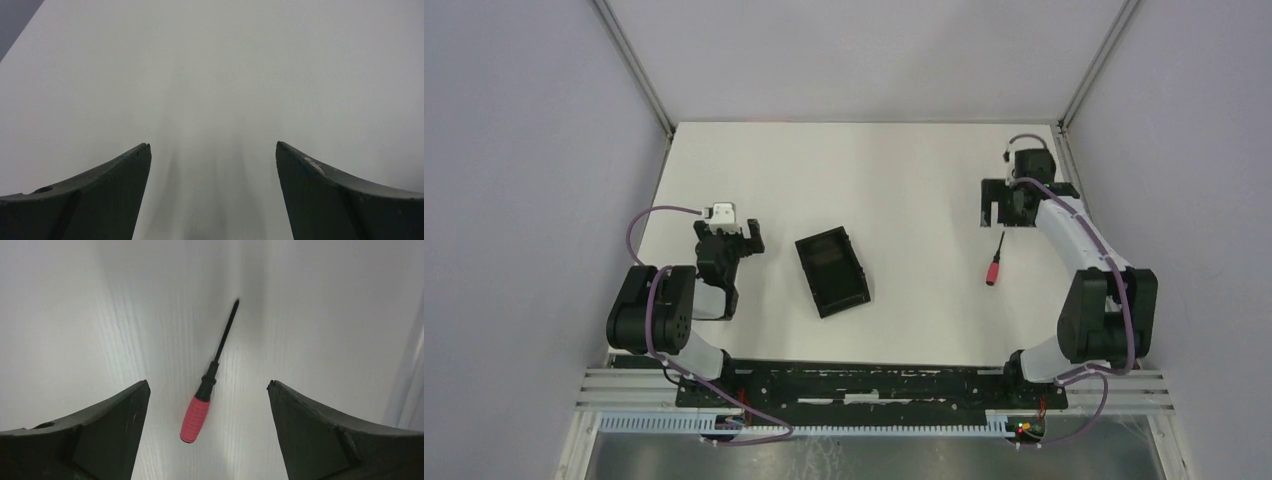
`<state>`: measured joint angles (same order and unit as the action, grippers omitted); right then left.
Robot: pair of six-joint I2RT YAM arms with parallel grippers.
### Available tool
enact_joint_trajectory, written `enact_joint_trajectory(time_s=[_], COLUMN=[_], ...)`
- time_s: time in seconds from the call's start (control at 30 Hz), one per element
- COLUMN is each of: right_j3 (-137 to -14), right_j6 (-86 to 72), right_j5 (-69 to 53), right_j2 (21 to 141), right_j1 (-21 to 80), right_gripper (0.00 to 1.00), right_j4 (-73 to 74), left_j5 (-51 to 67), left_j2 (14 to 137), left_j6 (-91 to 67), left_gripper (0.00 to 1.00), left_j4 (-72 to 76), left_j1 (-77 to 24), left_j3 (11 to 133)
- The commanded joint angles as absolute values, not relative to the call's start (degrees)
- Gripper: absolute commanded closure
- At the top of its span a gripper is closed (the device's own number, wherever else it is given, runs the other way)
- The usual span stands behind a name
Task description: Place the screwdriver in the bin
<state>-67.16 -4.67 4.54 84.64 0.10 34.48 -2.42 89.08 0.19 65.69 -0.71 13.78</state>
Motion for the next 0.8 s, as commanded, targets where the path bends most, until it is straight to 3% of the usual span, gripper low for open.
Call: enact_joint_trajectory(time_s=[0.0, 0.1, 0.23, 0.3, 0.4, 0.47, 0.77], right_j3=[-57.85, -52.7, -49.49, -49.38, -50.96, -53.77, -74.24], right_j6=[-5.95, -6.41, -6.41, -6.18, -5.44, -4.85, -2.7], right_j5=[3.12, 0.9, -1.35, -2.19, -3.12, -2.47, 4.19], right_j2=[87.37, 89.55, 93.09, 94.57, 95.18, 94.19, 87.72], right_j1=[-1.79, -2.09, -2.27, -2.57, -2.75, -2.74, -2.64], right_gripper=[0.06, 0.1, 0.3, 0.47, 0.85, 1.0, 1.0], right_j4=[33.11, 28.08, 24.09, 23.94, 25.51, 28.61, 50.34], left_j5=[-1.85, -1.85, -1.85, -1.84, -1.85, -1.87, -1.84], left_j2=[88.15, 88.15, 88.15, 88.17, 88.15, 88.14, 88.15], left_j6=[-1.67, -1.67, -1.67, -1.67, -1.66, -1.67, -1.67], left_gripper=[0.0, 0.0, 0.0, 0.0, 0.0, 0.0, 0.0], left_j4=[67.24, 67.27, 67.26, 67.28, 67.24, 67.3, 67.24], left_j1=[-0.62, -0.62, -0.62, -0.62, -0.62, -0.62, -0.62], left_j3=[14.24, 14.24, 14.24, 14.24, 14.24, 14.24, 14.24])
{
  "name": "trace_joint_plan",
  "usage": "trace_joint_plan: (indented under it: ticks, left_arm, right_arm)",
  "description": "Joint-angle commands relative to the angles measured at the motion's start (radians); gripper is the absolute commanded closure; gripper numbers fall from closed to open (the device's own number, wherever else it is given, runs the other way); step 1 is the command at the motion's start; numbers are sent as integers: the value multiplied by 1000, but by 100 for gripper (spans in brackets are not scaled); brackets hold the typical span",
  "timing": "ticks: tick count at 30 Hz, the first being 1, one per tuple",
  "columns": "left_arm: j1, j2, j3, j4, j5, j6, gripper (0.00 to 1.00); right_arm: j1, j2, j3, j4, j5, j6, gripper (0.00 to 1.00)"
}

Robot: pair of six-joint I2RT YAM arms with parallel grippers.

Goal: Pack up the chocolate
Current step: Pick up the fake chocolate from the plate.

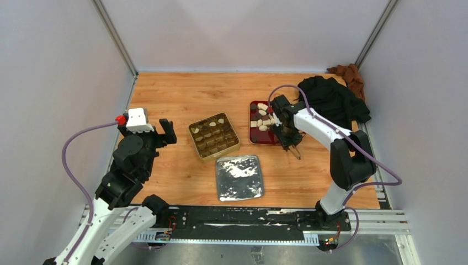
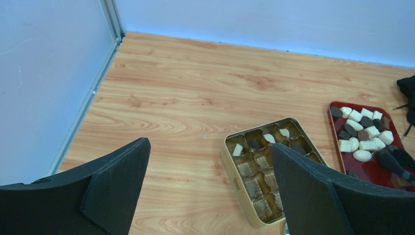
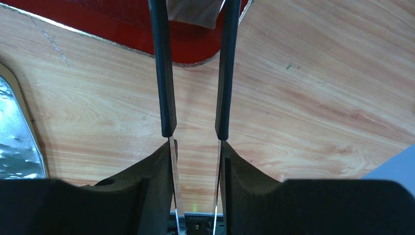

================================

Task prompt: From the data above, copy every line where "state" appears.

Your response:
`<state>`: measured joint angles (same order and unit as the action, grippers omitted); right then left.
<state>-67.16 -4.67 4.54 84.64 0.10 34.48 -2.42 89.08 0.19 65.69 -0.71 13.78</state>

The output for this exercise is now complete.